# WHAT YOU WILL DO:
In the entries below, filter for the word "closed" and copy every matching line.

#####

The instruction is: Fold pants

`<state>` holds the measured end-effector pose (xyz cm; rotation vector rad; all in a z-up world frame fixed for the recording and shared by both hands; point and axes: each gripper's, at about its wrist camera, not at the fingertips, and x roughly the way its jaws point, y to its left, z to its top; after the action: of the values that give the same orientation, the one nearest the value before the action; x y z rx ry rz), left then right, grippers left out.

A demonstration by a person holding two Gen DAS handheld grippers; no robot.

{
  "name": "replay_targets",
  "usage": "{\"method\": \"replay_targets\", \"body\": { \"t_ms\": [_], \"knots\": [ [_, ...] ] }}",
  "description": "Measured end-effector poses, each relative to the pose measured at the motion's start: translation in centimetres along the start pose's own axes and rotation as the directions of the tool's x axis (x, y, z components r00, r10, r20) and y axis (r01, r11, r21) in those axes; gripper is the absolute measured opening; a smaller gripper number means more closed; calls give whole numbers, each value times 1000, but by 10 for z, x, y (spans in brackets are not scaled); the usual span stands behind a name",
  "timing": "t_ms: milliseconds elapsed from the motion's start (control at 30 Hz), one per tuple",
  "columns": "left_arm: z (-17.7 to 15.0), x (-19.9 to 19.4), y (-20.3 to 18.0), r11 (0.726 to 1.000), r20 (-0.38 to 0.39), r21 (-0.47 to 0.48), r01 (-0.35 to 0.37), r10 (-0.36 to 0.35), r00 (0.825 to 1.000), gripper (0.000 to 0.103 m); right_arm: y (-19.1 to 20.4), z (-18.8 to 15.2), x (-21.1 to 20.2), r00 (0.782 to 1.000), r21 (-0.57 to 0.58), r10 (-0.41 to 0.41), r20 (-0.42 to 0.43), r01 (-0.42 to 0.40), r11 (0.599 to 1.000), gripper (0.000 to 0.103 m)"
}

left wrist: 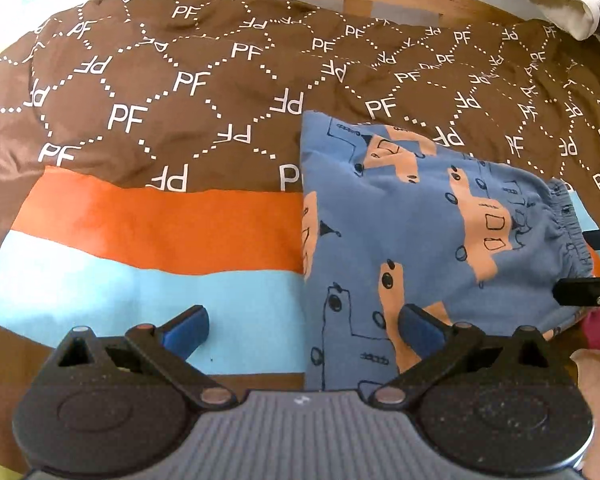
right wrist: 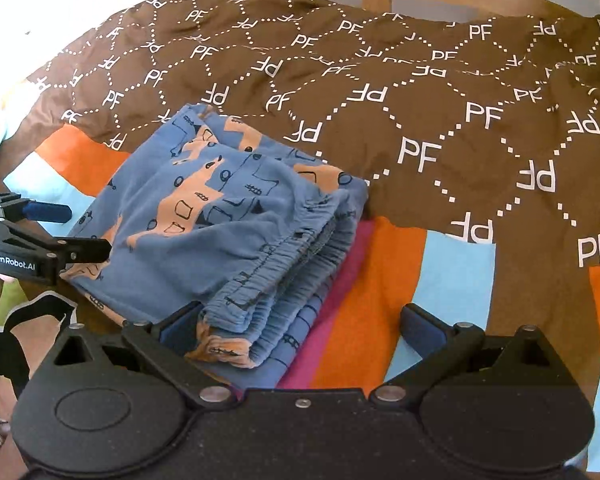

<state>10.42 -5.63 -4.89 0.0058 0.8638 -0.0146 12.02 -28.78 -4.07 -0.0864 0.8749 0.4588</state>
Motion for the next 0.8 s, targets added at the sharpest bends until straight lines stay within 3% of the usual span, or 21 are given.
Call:
{"method": "replay_targets", "body": {
  "t_ms": [367,533,633,733,800],
  "knots": [
    [16,3,4,997,-37,36,65,-63,997,103,-31,5,-5,987,194,121,103,-139,971,102],
    [27,13,5,992,-21,16,127,-127,992,103,-41,10,4,977,192,153,151,-181,965,102],
    [32,18,9,977,-1,-19,215,-215,977,103,-54,17,13,961,218,195,196,-236,947,102],
    [36,25,14,943,11,-37,330,-330,944,103,-72,24,26,938,276,258,230,-317,907,102],
    [37,29,16,930,-2,-49,364,-365,931,103,-80,31,34,924,276,295,244,-358,892,102]
  ]
}}
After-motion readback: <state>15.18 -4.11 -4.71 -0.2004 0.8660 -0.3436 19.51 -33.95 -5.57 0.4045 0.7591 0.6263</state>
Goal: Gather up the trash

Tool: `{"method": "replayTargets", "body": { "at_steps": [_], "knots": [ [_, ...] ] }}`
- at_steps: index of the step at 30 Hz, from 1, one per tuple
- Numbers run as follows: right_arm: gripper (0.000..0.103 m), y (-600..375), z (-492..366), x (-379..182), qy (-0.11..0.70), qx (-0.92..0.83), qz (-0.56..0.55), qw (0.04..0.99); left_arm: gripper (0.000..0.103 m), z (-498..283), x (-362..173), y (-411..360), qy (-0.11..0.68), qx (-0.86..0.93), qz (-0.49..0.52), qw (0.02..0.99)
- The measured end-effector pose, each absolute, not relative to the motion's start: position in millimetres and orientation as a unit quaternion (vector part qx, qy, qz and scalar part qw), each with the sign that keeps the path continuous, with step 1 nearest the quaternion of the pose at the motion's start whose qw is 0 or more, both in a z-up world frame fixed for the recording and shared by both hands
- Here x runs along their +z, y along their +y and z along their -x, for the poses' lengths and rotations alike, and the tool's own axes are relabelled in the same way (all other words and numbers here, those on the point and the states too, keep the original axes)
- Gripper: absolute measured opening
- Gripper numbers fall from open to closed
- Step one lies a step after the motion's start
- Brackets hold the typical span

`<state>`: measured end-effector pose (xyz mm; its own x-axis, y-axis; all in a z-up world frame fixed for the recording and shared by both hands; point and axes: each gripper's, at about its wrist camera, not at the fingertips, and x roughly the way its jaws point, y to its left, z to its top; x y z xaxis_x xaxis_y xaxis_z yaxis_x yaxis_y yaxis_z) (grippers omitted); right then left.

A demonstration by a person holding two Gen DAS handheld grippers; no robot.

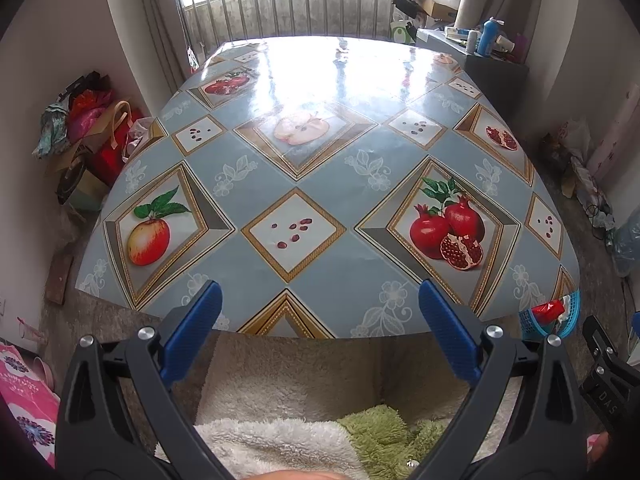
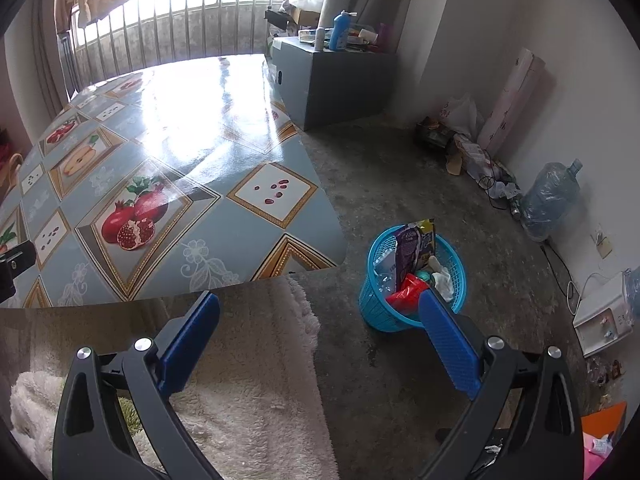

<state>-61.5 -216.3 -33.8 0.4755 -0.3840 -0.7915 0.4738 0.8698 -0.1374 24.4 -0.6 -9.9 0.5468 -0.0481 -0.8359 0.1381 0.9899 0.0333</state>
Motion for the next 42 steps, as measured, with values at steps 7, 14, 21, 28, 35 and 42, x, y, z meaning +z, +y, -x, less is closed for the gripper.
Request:
{"method": "replayTargets", "body": {
  "at_steps": [7,14,21,28,35,42],
  "knots": [
    [0.097,-216.1,62.9,-31.5,0.445,-0.251,-0.051,0.858,0.094,-24.3,-10.6,-1.1,0.474,-0.053,-0.047,0.878],
    [0.097,-217.0,65.7,-28.8,0.441,-0.255,-0.05,0.859,0.094,-22.9,-10.1,-2.1,0.473,-0.054,-0.047,0.878],
    [0.097,-220.1,67.8,-25.0,0.438,-0.259,-0.051,0.86,0.094,-18.4,-5.5,-5.7,0.469,-0.063,-0.049,0.88],
    [0.097,-221.3,69.5,-23.1,0.434,-0.263,-0.055,0.86,0.094,-17.0,-3.8,-7.7,0.468,-0.069,-0.05,0.88],
    [0.097,-222.4,69.6,-22.3,0.432,-0.264,-0.057,0.86,0.094,-16.9,-2.4,-9.6,0.466,-0.072,-0.052,0.88],
    [0.097,-221.9,70.2,-20.4,0.429,-0.265,-0.058,0.862,0.094,-16.4,-2.1,-9.9,0.466,-0.071,-0.052,0.881]
  ]
}}
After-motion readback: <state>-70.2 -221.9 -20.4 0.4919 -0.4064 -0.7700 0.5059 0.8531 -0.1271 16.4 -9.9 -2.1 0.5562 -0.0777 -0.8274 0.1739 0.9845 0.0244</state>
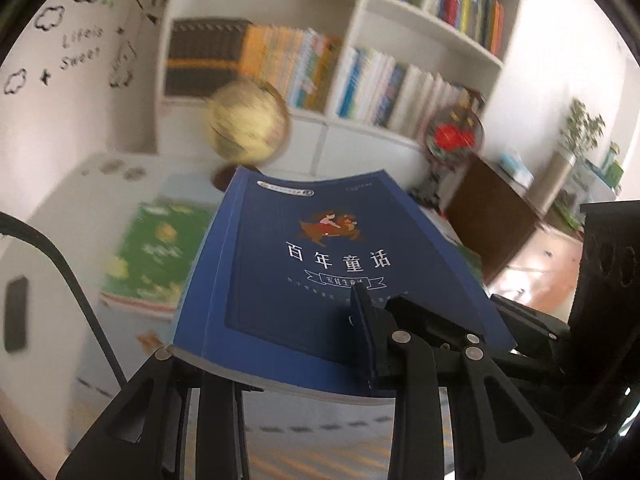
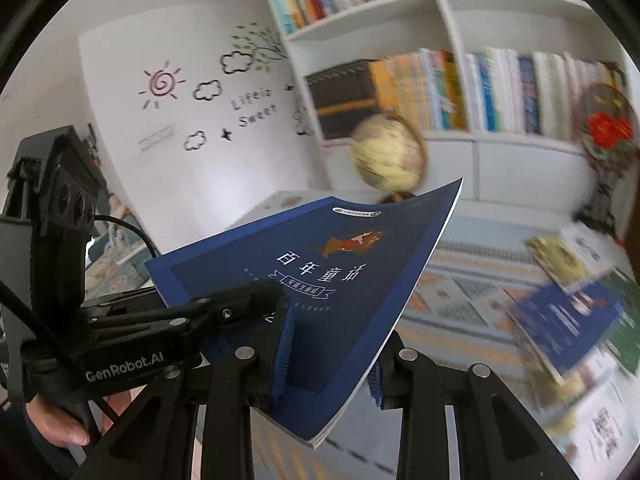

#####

# COMPLETED TASK:
  "description": "Measured end-effector poses, each relative to the pose measured at the motion's start: translation in centimetres along the start pose's own axes and rotation as the directions of the tool's x axis (x, y, z components r00, r10, r20) and y axis (r01, r11, r21) in those axes; gripper is the absolute measured opening; a smaller gripper number means more closed; calls give whole numbers, each value times 1000, but by 10 for z, x, y (spans in brackets are not scaled); the usual span stands behind a name",
- Gripper numbers fall from open to closed
Motion for the next 42 steps, as measured, with values at steps 7, 14, 21, 28, 35 and 42, x, y, z meaning +z, +y, -x, less is closed for the gripper.

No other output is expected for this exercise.